Pronto ellos serán quienes quieran tomar el control de nuestra sociedad, una sociedad que cada día está más llena de presión, de malas noticias, de violencia, de sobre-información, de guerras sin sentido, de frustración, de miedos, de afanes. Vivimos en un frenesí contante de actividades que generan ansiedad y presión sicológica como puede ser el simple hecho de salir a cumplir con sus responsabilidades diarias. No vivimos en medio de leones, ni tenemos que cruzar ríos infestados de pirañas para llegar a nuestro destino, ya nuestro enemigo no es la naturaleza: somos nosotros mismos y la sociedad que hemos construido basada en obtener sin importar el costo.

La ansiedad y la depresión según la OMS se han convertido en un problema de salud pública en el mundo ya que cualquier persona puede padecerlas sin importar su edad, su clase social, su raza o género, cualquier golpe emocional fuerte puede desencadenarlas, como la pérdida de un ser amado o en algunos casos por la presión social que nosotros mismos ejercemos como el bullying. Antes de querer tener una perspectiva científica de lo que puede causar este fenómeno, hablemos un poco de la presión social en la que vivimos y de cómo nosotros la empeoramos con nuestras malas costumbres o nuestra falta de empatía.

Si nos ponemos en el los zapatos de un bogotano promedio, el que diariamente tiene que sobrevivir con mucho esfuerzo, en un país donde la cultura mafiosa permeó toda nuestra sociedad y la falta de oportunidades es evidente: aquí pareciera que delinquir paga y es literal, vender empanadas en la calle se convirtió en un delito peor que regalar recursos del estado a grandes empresarios de otros países. Ese bogotano promedio tiene que usar diariamente un sistema de transporte pésimo y costoso, donde el usuario no es la prioridad, pues la prioridad es meter más ganado en menos buses y así tener más ceros en los estados financieros al final del año; no se puede perder ese incentivo por aumentar la utilidad de la empresa que administran. Además, se demora entre 2 y 3 horas diarias de trayectos de la casa al trabajo y del trabajo a la casa en un medio de transporte donde estar bajo presión es la consigna: después de estar adentro solo los ladrones se saben o pueden moverse a su antojo, los usuarios ni los notan, a duras penas se puede pensar o respirar en medio de tanta gente. Durante todo el recorrido en estado de alerta y pánico, tratando de estar pendiente para evitar los robos, las caídas, los acosos que “le ocurren a las mujeres generalmente”, también hay que tratar de no pasar como acosador y definir cómo carajos va a salir cuando llegue al destino. Llegar al trabajo o la casa se convierte en una odisea a la que solo le faltan un par de zombies queriendo devorar al personaje para convertirse en una historia digna de la serie The walking dead.

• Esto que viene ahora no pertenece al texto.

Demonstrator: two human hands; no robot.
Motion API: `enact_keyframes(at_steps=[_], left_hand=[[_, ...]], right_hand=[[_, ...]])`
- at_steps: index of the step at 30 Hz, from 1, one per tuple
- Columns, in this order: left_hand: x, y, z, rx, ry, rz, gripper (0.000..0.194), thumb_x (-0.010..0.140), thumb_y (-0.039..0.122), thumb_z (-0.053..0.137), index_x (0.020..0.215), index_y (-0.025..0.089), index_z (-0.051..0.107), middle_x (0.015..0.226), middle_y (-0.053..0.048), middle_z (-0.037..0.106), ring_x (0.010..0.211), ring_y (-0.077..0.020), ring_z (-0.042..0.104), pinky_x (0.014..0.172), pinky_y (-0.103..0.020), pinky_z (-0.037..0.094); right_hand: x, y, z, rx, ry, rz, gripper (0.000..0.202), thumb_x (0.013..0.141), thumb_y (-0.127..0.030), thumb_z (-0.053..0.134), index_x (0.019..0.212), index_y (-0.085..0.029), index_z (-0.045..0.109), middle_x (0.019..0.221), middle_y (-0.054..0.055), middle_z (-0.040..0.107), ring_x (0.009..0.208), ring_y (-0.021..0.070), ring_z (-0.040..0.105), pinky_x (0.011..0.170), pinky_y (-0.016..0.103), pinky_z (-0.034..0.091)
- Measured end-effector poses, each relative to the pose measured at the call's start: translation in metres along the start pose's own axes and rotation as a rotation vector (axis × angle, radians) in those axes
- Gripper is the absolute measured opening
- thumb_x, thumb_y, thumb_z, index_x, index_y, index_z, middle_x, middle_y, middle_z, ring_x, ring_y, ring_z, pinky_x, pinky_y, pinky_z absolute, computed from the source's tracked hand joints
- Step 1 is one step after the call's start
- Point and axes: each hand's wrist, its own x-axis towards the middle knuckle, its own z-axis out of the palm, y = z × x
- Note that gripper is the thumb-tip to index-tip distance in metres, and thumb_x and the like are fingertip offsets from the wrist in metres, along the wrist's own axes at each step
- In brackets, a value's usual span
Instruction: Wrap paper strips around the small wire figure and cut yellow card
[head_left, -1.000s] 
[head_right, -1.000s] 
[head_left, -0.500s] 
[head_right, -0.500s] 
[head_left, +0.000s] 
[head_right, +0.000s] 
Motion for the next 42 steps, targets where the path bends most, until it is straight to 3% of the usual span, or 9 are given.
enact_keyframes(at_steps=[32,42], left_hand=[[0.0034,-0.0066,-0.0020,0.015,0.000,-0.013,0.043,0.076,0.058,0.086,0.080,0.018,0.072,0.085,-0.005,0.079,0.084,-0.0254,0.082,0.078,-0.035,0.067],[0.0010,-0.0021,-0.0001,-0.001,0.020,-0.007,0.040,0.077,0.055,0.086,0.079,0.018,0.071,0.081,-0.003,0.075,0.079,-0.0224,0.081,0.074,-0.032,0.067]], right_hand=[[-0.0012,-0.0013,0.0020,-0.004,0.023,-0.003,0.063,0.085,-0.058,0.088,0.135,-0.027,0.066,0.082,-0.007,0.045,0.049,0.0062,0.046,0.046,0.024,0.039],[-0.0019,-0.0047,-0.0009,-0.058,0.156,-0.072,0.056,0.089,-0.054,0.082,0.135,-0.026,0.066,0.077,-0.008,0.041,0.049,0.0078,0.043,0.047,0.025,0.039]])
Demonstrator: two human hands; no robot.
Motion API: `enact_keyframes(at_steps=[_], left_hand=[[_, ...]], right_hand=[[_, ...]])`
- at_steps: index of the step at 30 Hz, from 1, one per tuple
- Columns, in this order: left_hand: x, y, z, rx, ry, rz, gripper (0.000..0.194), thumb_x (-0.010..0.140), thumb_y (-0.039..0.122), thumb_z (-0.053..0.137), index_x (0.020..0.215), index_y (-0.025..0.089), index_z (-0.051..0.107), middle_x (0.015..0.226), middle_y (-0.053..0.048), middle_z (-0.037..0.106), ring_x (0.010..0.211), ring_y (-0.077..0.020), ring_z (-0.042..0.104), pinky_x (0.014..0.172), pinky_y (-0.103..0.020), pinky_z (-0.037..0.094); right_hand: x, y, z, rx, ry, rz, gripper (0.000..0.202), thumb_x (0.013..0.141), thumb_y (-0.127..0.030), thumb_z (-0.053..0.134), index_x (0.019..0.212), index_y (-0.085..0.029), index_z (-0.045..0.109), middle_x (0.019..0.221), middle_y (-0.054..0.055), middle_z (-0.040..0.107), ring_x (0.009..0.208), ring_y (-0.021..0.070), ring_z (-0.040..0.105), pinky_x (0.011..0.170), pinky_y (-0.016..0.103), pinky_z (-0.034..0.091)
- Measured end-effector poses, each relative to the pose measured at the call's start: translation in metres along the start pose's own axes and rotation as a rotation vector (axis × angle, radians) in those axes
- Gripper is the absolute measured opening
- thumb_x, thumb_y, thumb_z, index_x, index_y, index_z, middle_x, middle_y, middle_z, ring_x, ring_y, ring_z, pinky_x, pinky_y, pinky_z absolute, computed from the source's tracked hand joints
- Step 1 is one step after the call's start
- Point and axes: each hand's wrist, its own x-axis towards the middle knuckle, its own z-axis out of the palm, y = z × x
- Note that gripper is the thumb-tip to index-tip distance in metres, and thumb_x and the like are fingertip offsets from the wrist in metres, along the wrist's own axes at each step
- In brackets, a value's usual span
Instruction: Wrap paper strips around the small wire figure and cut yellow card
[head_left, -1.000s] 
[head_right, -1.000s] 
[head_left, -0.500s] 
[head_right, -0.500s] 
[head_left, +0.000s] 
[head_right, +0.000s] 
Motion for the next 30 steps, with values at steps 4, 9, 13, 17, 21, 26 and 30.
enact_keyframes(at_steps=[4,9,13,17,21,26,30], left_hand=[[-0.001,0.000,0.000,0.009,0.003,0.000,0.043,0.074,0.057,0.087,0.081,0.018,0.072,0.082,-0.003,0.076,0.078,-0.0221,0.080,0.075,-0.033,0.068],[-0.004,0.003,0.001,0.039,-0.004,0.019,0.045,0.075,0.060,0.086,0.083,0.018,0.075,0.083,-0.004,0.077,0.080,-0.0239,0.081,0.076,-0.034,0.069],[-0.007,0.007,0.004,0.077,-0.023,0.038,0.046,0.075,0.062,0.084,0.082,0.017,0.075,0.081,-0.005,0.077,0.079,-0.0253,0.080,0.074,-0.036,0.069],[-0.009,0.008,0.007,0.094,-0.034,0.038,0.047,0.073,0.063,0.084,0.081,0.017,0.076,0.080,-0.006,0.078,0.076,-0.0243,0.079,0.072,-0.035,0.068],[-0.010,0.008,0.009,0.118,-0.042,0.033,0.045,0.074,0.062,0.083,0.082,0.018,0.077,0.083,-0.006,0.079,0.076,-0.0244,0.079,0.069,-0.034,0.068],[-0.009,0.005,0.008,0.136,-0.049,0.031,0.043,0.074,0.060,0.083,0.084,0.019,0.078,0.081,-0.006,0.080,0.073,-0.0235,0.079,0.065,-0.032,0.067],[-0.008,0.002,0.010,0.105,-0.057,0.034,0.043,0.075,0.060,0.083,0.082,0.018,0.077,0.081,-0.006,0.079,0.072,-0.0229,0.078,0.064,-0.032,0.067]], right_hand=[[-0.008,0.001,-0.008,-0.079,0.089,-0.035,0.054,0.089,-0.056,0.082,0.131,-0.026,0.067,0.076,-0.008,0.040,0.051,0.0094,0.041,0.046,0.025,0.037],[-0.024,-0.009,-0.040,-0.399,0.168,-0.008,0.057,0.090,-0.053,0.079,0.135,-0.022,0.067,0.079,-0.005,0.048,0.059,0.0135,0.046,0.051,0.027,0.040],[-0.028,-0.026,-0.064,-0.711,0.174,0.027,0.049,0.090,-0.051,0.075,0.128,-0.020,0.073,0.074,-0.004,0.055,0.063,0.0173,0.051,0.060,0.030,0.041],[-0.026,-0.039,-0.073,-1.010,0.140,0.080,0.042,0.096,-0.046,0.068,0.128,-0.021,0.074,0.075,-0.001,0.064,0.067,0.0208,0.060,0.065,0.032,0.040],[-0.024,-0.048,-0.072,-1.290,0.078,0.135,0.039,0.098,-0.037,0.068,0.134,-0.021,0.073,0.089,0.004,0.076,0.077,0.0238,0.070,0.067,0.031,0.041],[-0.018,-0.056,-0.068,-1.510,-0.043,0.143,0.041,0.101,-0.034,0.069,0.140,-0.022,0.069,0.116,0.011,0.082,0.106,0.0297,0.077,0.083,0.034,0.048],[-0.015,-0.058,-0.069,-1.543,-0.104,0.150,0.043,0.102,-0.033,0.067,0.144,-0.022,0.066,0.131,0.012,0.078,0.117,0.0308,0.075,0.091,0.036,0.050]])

Pero justamente como todos vamos quizás en la misma tragedia, es que resulta tan importante la empatía. La próxima vez que realicen algún recorrido en Transmilenio o medios de transporte similares, recuerden que nosotros mismos podemos hacernos el viaje más ameno con el simple hecho de dejar salir antes de entrar, hacer fila, ceder la silla a personas que la necesiten, pagar el pasaje, no empujar, ni pelear por un puesto, al final todos salimos cansados del trabajo con ganas de llegar rápido a la casa y eso no es diferente para ninguno de nosotros. Hagámonos la vida un poquito más amable, cuidémonos las espaldas, si queremos que esto cambie nos toca comenzar por nosotros mismos.